Last November, after the city elections, several incoming city councillors called on then Mayor-elect Eric Adams, a former police captain, to abolish “punitive segregation,” the city’s term for solitary confinement. Adams responded that he would not “be in a city where dangerous people assault innocent people, go to jail and assault more people.” The city’s correctional officers’ union chimed in that segregating violent prisoners was necessary given the ongoing melee at Riker’s Island in which their members often physical and even sexual assault. New York City corrections contends their punitive segregation differs from solitary confinement.

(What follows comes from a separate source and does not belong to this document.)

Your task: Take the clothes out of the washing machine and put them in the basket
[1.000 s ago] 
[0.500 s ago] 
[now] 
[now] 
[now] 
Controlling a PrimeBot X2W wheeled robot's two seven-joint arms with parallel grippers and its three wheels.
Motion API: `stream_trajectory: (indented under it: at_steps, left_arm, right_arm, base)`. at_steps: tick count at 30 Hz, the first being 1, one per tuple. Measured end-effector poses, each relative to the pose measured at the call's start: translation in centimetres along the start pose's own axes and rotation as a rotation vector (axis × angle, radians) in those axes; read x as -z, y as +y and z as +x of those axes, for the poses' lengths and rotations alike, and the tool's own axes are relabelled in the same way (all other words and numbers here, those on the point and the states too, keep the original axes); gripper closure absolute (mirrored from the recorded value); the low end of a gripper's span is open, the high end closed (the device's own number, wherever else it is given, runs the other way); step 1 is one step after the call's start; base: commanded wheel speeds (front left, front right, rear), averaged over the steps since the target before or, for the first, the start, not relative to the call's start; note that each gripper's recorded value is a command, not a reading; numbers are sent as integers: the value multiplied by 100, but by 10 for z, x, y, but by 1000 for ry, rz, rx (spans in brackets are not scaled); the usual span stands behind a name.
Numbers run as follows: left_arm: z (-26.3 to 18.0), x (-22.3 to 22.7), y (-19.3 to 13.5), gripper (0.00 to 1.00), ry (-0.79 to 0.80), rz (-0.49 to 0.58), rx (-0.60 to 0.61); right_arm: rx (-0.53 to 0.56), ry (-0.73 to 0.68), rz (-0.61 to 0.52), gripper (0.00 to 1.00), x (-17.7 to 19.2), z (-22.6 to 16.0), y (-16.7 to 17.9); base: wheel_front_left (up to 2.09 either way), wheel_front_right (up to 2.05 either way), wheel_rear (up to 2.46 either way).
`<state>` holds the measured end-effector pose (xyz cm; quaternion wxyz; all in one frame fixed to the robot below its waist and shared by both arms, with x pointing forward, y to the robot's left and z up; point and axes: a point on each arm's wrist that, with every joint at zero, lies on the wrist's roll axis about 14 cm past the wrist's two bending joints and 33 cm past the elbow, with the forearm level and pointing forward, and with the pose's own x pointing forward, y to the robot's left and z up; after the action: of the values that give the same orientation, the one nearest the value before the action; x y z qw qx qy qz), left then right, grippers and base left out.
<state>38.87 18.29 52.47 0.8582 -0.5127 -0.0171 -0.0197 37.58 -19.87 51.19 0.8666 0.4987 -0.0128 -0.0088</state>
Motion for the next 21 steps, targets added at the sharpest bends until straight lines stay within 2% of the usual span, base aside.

The most often suggested alternative is chemical solitary. Prison medical staff would give disorderly persons pharmacological treatment, i.e., drugs.
Making the confinement “less solitary” could be effective. Isolated persons could have visitation opportunities and reintroduction to privileges such as library, telephone use and chow time. This would increase socialization without mingling these prisoners with other classes of the population.
Dennis Hope would surely benefit from calling a relative more often than once every 27 years. Mental health professionals also suggest frequent reevaluation of the mental state of disorderly prisoners in order to improve their treatment.
Will We Fill In The “Hole”?
If even the Texas correctional officers’ unit says solitary needs change, it’s certain that change is coming. The appalling evidence of solitary confinement’s mental and physical harm to its subjects is undeniable. As long as society incarcerates people, those in charge will insist on some form of isolation as necessary for discipline. What form that will take is yet to be determined.